The life of the playwright behind ‘Death of a Salesman’
Arthur Miller’s impact on American theater was seismic. New Yorker drama critic John Lahr delves into Miller’s life, and the plays that made him famous.
John Lahr’s biography of Arthur Miller opens with a riveting chapter on the creation and the electric 1949 debut of the playwright’s masterwork, “Death of a Salesman.” Lahr calls the play’s impact on American theater “seismic.” But at the first performance, when the curtain came down, the audience sat in stunned silence, “like a funeral,” Miller recalled. “I didn’t know whether the show was dead or alive.… Finally, someone thought to applaud, and then the house came apart.”
From there, the sharp, insightful “Arthur Miller: American Witness,” part of Yale University Press’ Jewish Lives series, goes back to the beginning, tracing the twists of Miller’s New York City childhood. Born in 1915, the playwright spent his early years in privilege in a Harlem townhouse until his business owner father, a whiz with numbers who couldn’t read or write, lost everything in the Depression and relocated the family to greatly reduced circumstances in Brooklyn. Lahr calls the elder Miller’s downfall the defining trauma of Miller’s life, describing what the author calls the “heartbreaking and shocking” moment when the formerly prosperous patriarch asked his teenage son for a quarter for the subway.
Drama critic Lahr, a longtime New Yorker contributor who’s written biographies of Tennessee Williams and Frank Sinatra, among others, is equally adept at narrating Miller’s eventful life story and interpreting the canonical works that sprang from it. The playwright frequently mined his own past for subject matter: Lahr quotes friend and collaborator Elia Kazan, who directed Miller’s “Salesman,” “All My Sons,” and “After the Fall,” as saying, “Art was not a writer who made up stories. His material had to be experienced; he reported on his inner condition.”

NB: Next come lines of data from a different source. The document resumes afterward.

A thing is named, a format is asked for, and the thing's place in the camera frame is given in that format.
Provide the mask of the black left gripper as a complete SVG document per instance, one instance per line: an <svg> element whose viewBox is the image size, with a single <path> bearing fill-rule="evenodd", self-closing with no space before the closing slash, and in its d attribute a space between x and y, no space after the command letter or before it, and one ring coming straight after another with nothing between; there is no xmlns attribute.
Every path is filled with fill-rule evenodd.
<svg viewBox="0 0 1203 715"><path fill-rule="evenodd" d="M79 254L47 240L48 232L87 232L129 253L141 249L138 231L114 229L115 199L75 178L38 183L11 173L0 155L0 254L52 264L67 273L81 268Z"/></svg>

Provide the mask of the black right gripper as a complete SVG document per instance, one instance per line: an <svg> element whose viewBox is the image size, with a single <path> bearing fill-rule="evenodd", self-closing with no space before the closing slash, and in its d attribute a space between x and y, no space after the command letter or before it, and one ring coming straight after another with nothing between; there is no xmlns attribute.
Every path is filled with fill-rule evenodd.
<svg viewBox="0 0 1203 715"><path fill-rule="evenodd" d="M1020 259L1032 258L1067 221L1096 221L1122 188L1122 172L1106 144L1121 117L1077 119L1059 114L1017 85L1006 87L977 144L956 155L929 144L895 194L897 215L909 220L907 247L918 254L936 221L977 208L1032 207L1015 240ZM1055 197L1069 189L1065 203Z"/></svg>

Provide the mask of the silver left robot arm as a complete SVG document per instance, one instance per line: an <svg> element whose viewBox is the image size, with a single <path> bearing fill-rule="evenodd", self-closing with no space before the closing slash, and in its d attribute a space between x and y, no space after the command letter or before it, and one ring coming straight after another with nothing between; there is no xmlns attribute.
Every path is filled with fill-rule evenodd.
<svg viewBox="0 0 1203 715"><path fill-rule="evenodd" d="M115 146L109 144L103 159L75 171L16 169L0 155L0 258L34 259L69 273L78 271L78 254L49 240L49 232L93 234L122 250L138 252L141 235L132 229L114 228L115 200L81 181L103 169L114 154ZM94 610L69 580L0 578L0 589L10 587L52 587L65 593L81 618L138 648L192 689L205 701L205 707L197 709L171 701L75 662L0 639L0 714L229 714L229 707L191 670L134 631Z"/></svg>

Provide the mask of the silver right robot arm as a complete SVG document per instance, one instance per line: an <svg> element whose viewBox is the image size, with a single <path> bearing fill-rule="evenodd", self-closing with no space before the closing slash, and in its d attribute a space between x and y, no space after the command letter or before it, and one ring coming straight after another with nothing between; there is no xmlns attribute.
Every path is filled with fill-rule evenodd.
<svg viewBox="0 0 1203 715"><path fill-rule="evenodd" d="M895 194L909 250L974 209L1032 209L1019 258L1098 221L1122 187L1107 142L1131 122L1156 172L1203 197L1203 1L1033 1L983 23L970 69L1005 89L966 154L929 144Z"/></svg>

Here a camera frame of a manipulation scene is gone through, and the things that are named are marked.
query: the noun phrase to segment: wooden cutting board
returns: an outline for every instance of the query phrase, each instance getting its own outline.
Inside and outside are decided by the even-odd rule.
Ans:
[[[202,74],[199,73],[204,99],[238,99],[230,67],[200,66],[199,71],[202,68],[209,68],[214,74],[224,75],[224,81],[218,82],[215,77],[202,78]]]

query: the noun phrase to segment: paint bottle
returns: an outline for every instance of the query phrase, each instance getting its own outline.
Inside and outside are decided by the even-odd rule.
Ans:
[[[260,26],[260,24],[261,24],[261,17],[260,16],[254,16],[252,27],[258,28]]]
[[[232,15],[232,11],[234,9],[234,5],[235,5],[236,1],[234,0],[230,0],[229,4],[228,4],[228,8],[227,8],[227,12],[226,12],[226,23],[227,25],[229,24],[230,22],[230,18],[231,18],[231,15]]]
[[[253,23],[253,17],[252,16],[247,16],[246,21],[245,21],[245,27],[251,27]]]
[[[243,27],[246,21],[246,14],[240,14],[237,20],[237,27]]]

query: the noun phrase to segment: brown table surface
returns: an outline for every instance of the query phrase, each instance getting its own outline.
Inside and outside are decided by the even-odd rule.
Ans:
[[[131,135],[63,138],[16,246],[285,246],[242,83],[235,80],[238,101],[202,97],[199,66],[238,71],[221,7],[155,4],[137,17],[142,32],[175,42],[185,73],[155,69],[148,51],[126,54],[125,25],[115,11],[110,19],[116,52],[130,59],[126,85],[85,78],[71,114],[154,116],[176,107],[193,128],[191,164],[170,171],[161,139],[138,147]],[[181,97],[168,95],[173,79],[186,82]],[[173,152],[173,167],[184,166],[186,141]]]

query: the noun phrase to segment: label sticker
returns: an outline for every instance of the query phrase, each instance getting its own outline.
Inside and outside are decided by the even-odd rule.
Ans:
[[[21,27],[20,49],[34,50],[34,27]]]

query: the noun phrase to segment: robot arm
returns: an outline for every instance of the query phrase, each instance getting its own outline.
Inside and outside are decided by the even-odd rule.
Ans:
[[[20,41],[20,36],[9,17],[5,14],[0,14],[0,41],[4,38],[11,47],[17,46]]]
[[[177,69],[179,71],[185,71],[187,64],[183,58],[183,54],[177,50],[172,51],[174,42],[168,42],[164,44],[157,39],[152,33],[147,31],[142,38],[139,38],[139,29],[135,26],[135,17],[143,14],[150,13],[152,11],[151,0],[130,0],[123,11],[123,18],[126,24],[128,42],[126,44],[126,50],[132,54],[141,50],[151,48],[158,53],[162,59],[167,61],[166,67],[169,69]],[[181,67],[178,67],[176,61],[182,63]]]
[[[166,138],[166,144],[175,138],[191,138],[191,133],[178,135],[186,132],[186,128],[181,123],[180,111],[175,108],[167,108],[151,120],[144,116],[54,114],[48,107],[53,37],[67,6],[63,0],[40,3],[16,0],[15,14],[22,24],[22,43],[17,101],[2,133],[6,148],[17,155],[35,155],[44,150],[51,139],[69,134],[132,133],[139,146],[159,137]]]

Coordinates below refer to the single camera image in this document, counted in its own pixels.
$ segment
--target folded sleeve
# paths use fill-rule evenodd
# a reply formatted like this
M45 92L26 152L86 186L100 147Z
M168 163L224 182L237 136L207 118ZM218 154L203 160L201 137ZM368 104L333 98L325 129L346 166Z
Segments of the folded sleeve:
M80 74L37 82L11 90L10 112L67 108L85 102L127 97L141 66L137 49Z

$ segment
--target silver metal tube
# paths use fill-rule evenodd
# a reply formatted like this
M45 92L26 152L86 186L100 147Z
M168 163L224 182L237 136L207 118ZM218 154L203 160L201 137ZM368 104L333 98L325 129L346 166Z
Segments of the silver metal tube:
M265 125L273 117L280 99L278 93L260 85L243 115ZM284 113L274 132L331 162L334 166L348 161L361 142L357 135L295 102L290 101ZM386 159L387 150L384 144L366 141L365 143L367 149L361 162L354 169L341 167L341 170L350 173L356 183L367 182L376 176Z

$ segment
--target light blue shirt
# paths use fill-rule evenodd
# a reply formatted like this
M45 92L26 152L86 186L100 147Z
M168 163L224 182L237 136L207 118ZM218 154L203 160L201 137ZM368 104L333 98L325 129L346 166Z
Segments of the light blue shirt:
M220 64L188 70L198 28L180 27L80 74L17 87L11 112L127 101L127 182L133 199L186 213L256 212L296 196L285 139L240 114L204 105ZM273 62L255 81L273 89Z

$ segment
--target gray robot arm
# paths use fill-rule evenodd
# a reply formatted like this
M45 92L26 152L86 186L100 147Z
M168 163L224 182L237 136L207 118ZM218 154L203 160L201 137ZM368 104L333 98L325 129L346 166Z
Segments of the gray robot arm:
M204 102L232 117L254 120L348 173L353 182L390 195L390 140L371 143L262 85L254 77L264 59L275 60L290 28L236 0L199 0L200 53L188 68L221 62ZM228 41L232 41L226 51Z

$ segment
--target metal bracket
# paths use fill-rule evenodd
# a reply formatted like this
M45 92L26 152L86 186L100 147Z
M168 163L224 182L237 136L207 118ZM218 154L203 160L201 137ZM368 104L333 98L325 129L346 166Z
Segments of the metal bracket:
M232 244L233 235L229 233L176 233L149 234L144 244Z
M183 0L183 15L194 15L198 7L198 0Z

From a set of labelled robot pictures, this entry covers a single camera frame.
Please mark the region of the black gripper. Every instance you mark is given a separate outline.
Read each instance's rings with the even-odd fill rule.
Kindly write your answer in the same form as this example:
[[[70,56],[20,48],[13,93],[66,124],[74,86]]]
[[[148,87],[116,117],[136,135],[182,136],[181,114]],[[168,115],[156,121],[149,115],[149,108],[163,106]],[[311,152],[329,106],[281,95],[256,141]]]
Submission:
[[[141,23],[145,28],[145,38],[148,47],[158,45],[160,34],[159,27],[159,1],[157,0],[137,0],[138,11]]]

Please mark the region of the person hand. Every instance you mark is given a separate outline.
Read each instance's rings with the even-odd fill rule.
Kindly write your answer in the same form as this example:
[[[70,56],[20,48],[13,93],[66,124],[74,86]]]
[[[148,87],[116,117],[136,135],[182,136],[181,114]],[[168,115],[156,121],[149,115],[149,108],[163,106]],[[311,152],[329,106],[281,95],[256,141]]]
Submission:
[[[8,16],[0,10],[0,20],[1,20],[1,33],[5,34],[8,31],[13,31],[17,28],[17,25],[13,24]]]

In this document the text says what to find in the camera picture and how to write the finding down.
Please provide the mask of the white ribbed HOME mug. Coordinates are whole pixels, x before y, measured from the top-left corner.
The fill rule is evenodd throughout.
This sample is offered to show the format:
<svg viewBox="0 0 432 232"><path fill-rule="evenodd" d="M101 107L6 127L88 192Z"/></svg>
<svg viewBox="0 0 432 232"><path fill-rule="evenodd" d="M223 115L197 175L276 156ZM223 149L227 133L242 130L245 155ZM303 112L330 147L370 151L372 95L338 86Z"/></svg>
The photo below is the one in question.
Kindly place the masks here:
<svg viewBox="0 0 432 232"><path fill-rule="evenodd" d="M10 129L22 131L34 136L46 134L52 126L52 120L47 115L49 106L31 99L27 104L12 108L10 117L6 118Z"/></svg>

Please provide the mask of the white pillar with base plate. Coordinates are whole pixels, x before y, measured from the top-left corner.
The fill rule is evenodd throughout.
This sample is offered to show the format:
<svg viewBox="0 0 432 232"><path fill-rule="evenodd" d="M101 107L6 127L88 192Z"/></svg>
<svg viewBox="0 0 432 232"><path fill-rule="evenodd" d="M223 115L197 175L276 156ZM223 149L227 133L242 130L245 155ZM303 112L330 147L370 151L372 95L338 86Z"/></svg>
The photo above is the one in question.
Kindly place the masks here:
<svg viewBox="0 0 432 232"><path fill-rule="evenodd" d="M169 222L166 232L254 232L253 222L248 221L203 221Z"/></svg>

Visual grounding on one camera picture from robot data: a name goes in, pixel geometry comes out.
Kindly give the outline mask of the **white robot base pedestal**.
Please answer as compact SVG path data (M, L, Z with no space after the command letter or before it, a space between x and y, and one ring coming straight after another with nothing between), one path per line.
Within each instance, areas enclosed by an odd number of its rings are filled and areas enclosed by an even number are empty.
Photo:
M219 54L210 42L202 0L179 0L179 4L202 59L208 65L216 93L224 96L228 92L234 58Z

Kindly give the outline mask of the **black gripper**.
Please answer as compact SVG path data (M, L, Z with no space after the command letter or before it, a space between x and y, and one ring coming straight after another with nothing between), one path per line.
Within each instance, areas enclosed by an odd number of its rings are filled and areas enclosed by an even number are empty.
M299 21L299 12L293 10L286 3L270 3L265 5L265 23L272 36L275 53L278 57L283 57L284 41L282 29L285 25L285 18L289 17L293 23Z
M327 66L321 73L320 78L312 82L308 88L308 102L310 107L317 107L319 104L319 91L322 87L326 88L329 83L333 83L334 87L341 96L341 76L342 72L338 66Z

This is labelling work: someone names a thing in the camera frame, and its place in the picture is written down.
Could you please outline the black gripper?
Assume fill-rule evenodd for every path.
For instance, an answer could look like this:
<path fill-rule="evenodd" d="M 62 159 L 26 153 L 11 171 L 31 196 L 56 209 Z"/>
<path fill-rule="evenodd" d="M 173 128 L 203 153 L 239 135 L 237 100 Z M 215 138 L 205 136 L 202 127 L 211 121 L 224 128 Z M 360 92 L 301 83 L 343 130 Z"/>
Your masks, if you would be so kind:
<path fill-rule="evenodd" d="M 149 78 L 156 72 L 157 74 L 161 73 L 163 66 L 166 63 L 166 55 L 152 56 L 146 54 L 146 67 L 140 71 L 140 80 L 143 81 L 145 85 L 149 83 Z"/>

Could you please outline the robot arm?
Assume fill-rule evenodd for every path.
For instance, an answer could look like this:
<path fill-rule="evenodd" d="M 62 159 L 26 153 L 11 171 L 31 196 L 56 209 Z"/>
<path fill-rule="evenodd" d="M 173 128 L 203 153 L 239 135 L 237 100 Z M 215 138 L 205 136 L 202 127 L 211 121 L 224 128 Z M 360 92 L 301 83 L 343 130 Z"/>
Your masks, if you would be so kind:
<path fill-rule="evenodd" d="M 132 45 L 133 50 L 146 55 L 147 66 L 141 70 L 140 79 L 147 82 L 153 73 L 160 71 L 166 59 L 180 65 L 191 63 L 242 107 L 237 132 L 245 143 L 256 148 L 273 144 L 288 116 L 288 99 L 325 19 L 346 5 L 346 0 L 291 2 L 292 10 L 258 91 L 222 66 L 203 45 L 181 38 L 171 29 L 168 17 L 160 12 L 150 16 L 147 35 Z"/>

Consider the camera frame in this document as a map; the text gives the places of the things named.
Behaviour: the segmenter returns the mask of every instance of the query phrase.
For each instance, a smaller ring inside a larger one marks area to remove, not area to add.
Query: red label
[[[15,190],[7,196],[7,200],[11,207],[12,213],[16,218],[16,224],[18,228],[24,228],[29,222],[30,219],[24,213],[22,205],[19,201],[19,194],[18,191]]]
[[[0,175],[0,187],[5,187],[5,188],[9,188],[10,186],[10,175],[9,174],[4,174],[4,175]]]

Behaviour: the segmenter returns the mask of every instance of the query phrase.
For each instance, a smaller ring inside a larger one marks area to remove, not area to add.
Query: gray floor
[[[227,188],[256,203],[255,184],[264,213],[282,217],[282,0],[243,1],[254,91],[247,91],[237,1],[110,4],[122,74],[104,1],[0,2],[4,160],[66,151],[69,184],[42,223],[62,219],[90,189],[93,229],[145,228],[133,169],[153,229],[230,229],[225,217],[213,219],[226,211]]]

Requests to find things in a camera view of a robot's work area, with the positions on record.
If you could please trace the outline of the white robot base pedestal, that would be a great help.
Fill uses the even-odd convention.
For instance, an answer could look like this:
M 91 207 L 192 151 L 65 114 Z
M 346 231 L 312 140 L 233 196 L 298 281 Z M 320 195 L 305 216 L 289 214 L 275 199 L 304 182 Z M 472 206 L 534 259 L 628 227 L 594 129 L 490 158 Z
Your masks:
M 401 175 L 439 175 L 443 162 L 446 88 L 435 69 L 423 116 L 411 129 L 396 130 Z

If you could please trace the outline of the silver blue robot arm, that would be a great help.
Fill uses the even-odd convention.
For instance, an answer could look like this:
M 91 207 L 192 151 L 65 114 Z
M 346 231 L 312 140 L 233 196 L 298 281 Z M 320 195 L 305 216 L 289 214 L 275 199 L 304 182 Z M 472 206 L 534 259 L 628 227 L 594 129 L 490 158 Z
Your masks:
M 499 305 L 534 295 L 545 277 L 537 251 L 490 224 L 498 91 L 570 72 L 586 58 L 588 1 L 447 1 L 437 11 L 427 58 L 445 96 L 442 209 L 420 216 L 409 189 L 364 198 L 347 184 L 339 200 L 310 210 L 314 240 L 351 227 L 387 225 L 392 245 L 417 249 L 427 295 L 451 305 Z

“Salesman,” whose tragic protagonist Willy Loman represents, in Lahr’s words, “the aspiration and the desperation of American life,” was inspired in part by a salesman uncle of Miller’s who took his own life. “The Crucible,” the 1953 play that dramatizes the Salem witch trials of 1692, grew out of Miller’s anguish over McCarthyism. (Kazan, a one time member of the Communist Party, famously named names in his testimony before the House Committee on Un-American Activities, resulting in a rupture in the relationship between the two men; Miller, on the other hand, was a hero to the left for his principled testimony, neither naming names nor pleading the Fifth as many prominent witnesses had.) “After the Fall” was a thinly veiled interpretation of Miller’s disastrous five-year marriage to Marilyn Monroe.
The success of “Salesman” had made Miller famous as a public intellectual, but his romance with the movie star made him an international celebrity. “After the Fall,” which premiered in 1964, a year and a half after Monroe’s death, was panned by critics, who dubbed it voyeuristic and distasteful. “Miller, who had refused to name names to HUAC, now stood accused of informing on Monroe,” Lahr writes.
With time, the author notes, “once the memory of both Miller and Monroe had dimmed in the collective unconscious,” the play came to be regarded more generously. Similarly, “The Crucible,” whose original Broadway run lasted only 197 performances, has seen its reputation improve, as the years create distance from the historical events that inspired it. Its early critics, Lahr notes, were unable to see “beyond its connection to the Red Scare to its deeper meanings.”
At roughly 200 pages, “Arthur Miller: American Witness” is a slender volume. Miller’s parents, whose influence looms so large in the early chapters, are hardly mentioned later in the book, although the lifelong friction with his older brother, Kermit, is more fully rendered. In addition, we learn little about Miller, who died in 2005, as a father himself (Monroe was the second of his three wives, and he had four children).
In Lahr’s hands, however, the plays come alive. While the shattering story of Willy Loman has become well-worn over the decades – “the show,” Lahr notes, “is staged somewhere in the world nearly every day of the year” – a new and acclaimed Broadway revival featuring a cast of Black actors is proof of its continued relevance. While Miller’s critical reputation rose and fell throughout his lifetime, Lahr’s perceptive book makes a strong case for the enduring relevance of the playwright as well.